Лена прошла на кухню, взяла вазу, наполнила водой, а за спиной в коридоре звучал почти счастливый голос Кадилова.
– Странно, что у Пышкина такой водитель. У всех более-менее значимых людей накачанные ребята, бывшие спецназовцы или что-то вроде, но обязательно с кобурой под мышкой, а у этого шофер – почти мальчик!
– Может, Владимир хочет выделиться, хочет показать, что не заботится о своей безопасности, – сказала Лена, опуская розы в вазу.
– Тут что-то другое. Мне кажется, есть что-то, их связывающее. Пышкин на моих глазах проделал путь выпускника технического вуза, получившего диплом, а не профессию, случайно попавшего в офис небольшой партии и включенного в партийный список. На партию никто не ставил, но она прошла в Думу. Тогда же он устроился на заочное отделение факультета политологии и, надо сказать, блестяще воспринял полученные знания, потому что на следующих выборах он был в политсовете уже другой партии.
– Я все это знаю, – устало произнесла Лена.

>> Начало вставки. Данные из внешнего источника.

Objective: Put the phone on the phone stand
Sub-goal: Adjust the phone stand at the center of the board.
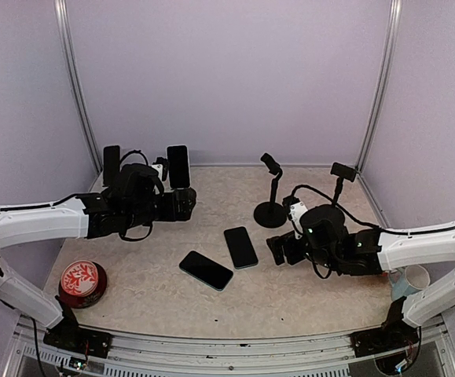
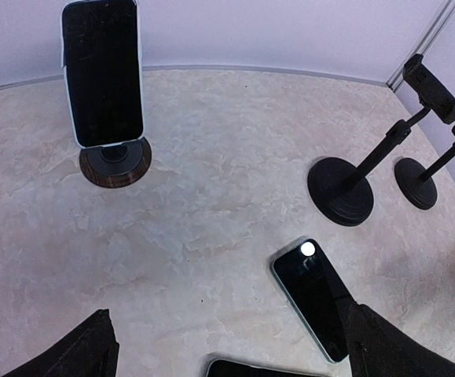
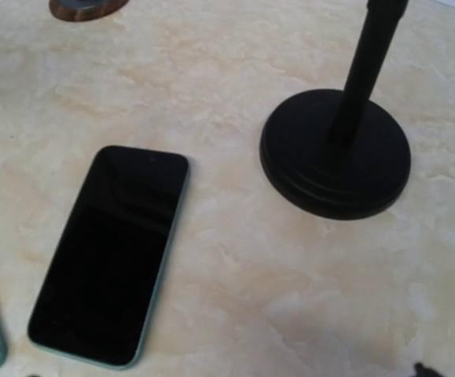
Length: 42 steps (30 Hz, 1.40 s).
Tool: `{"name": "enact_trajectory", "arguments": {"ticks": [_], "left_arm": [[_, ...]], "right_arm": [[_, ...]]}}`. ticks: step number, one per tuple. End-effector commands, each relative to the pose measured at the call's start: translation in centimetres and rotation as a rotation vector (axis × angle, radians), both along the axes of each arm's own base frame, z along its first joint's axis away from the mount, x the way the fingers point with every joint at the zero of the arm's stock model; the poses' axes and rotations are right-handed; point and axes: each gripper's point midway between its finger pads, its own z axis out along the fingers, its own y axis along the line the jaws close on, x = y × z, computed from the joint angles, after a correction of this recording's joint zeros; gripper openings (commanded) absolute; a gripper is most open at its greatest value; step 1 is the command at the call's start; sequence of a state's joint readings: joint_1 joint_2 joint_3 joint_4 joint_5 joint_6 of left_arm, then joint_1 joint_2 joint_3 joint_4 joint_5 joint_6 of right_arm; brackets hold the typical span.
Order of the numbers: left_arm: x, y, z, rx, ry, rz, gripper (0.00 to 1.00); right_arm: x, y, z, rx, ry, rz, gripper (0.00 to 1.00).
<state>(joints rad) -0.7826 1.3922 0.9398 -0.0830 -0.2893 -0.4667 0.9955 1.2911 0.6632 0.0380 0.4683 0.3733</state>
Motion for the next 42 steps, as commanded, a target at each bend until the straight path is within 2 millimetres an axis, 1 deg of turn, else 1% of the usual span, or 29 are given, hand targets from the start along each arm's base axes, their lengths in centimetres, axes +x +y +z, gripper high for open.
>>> {"name": "enact_trajectory", "arguments": {"ticks": [1,5,6,10,13,17,19,22,26,30,35,38,42], "left_arm": [[-1.0,0.1,0.4,-0.042,-0.004,-0.010,0.99],[-1.2,0.3,0.4,-0.045,-0.005,-0.007,0.99],[-1.2,0.3,0.5,-0.047,-0.005,-0.007,0.99],[-1.2,0.4,0.5,-0.048,-0.007,-0.006,0.99],[-1.3,0.3,0.4,-0.048,-0.003,-0.006,0.99],[-1.3,0.3,0.3,-0.048,0.000,-0.005,0.99],[-1.4,0.3,0.4,-0.048,-0.001,-0.005,0.99],[-1.4,0.4,0.4,-0.047,-0.004,-0.004,0.99],[-1.5,0.5,0.5,-0.046,-0.004,-0.003,0.99],[-1.7,0.8,0.3,-0.039,-0.002,0.003,0.99],[-1.9,1.3,0.3,-0.032,-0.006,0.016,0.99],[-2.0,1.6,0.3,-0.028,-0.007,0.021,0.99],[-2.0,1.8,0.2,-0.020,-0.005,0.029,0.99]], "right_arm": [[1.6,-0.5,1.5,0.015,-0.014,-0.070,1.00],[3.2,-1.7,2.7,0.016,-0.020,-0.135,1.00],[3.6,-1.6,3.3,0.019,-0.030,-0.138,1.00],[5.3,-1.6,6.2,0.043,-0.078,-0.144,1.00],[6.8,-1.8,8.7,0.102,-0.100,-0.160,1.00],[8.4,-2.2,11.4,0.160,-0.144,-0.176,0.99],[9.3,-2.3,12.3,0.173,-0.160,-0.189,0.98],[10.9,-2.6,13.2,0.199,-0.165,-0.222,0.96],[12.4,-2.2,14.4,0.330,-0.164,-0.211,0.92],[13.7,-1.9,14.9,0.438,-0.132,-0.202,0.90],[14.9,-0.5,15.1,0.475,-0.106,-0.166,0.87],[15.5,0.6,14.6,0.487,-0.076,-0.140,0.86],[16.0,1.1,13.4,0.506,-0.033,-0.151,0.83]]}}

– Не сомневаюсь, – кивнул Кадилов, – но он был и пока что остается каким-то ущербным. Он из провинции. Знаете, кто был его отец?
– Известная личность?
– Как раз наоборот. Он мне рассказал, что его отец был пустое место, но любил всех поучать, за что неоднократно был бит приятелями. Возвращался с синяками домой и вымещал все на жене. А та терпела, не кричала, только шепотом просила сына отвернуться и не смотреть. Вполне вероятно, что подобные воспоминания заставляют нашего приятеля двигаться вперед и вверх. И зайти он может далеко. Ему только сорок лет.
Лена вошла в комнату и поставила вазу на стол. Следом вошел Максим Максимович. Он посмотрел на чемодан и продолжил:
– У всех диктаторов был комплекс неполноценности. У всех проблемы в детстве: избиение отцом-пьяницей, как у Сталина, или отец, который за жестокостью и унижением сына скрывает свои сексуальные наклонности – так было у Гитлера. Наполеон был презираем женщинами, и Жозефина, с кривыми зубами, с несвежей кожей и с ее плохой репутацией, дала ему уверенность в себе вместе с раскованностью в постели. Их связь, а потом и женитьба подарили Франции лидера нации. А ведь император мог быть и другим – вроде Тиберия, который на острове Капри, где стоял его дворец, лично сбрасывал со скалы своих политических противников, этому злодею по всей Европе для сексуальных утех подбирали красивых детей обоих полов…
Кадилов замолчал и посмотрел на Зворыкину.
– Вы так хорошо излагаете, – сказала Лена, – почему бы вам самому не записывать свои мысли? Книга получилась бы.
– Увы, нет времени. Но я все это говорил не к тому. Просто наш общий знакомый депутат – такой же неполноценный, как и большинство примазавшихся к власти людей, возомнивших себя политиками. Он был моим пациентом… Так мы с ним и познакомились. Он был закомплексован до крайности. А потом, когда понял, что женщины – это такие же земные люди, начал отрываться, да так…
Слушать это было невыносимо. Лена попробовала остановить Кадилова, но Максим Максимович, словно не замечая этого, начал говорить громче.